**WORK INSTRUCTIONS:**
Word for word, print all of the lines below.

**INFORMATION SHOWN:**
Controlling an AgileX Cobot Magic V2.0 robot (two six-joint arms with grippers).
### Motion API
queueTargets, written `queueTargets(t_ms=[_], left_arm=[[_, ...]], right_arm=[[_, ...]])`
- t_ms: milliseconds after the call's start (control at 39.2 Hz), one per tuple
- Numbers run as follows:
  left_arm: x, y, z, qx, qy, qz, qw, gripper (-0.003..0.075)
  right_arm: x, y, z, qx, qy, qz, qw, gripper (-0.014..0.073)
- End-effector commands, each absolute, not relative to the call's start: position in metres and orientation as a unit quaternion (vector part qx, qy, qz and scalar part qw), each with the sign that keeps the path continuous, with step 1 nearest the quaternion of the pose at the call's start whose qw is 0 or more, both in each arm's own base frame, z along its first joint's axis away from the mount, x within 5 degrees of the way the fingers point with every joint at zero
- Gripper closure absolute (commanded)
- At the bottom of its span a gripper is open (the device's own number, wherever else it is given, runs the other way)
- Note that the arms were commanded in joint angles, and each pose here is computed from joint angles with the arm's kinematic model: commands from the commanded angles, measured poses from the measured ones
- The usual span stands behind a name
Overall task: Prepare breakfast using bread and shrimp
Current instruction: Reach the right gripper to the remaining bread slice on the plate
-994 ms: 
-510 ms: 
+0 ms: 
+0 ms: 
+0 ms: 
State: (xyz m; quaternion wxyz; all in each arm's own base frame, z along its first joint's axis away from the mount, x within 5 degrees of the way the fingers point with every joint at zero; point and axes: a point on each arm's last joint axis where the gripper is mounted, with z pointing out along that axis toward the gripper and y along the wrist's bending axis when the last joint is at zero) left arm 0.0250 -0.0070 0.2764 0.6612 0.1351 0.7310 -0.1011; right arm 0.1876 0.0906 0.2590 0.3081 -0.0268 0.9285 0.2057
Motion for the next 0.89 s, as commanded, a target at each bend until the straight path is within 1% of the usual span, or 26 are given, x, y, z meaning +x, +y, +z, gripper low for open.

**OUTPUT BELOW:**
Controlling an AgileX Cobot Magic V2.0 robot (two six-joint arms with grippers).
### Motion API
queueTargets, written `queueTargets(t_ms=[_], left_arm=[[_, ...]], right_arm=[[_, ...]])`
- t_ms: milliseconds after the call's start (control at 39.2 Hz), one per tuple
- Numbers run as follows:
  left_arm: x, y, z, qx, qy, qz, qw, gripper (-0.003..0.075)
  right_arm: x, y, z, qx, qy, qz, qw, gripper (-0.014..0.073)
- End-effector commands, each absolute, not relative to the call's start: position in metres and orientation as a unit quaternion (vector part qx, qy, qz and scalar part qw), each with the sign that keeps the path continuous, with step 1 nearest the quaternion of the pose at the call's start whose qw is 0 or more, both in each arm's own base frame, z along its first joint's axis away from the mount, x within 5 degrees of the way the fingers point with every joint at zero
- Gripper closure absolute (commanded)
- At the bottom of its span a gripper is open (the device's own number, wherever else it is given, runs the other way)
- Note that the arms were commanded in joint angles, and each pose here is computed from joint angles with the arm's kinematic model: commands from the commanded angles, measured poses from the measured ones
- The usual span stands behind a name
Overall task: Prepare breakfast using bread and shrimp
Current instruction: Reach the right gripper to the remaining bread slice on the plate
-994 ms: 
-510 ms: 
+0 ms: 
+0 ms: 
+0 ms: 
State: (xyz m; quaternion wxyz; all in each arm's own base frame, z along its first joint's axis away from the mount, x within 5 degrees of the way the fingers point with every joint at zero; point and axes: a point on each arm's last joint axis where the gripper is mounted, with z pointing out along that axis toward the gripper and y along the wrist's bending axis when the last joint is at zero) left arm 0.0250 -0.0070 0.2764 0.6612 0.1351 0.7310 -0.1011; right arm 0.1876 0.0906 0.2590 0.3081 -0.0268 0.9285 0.2057
Motion for the next 0.89 s, as commanded, a target at each bend until the straight path is within 1% of the usual span, or 26 are given, x, y, z meaning +x, +y, +z, gripper low for open.

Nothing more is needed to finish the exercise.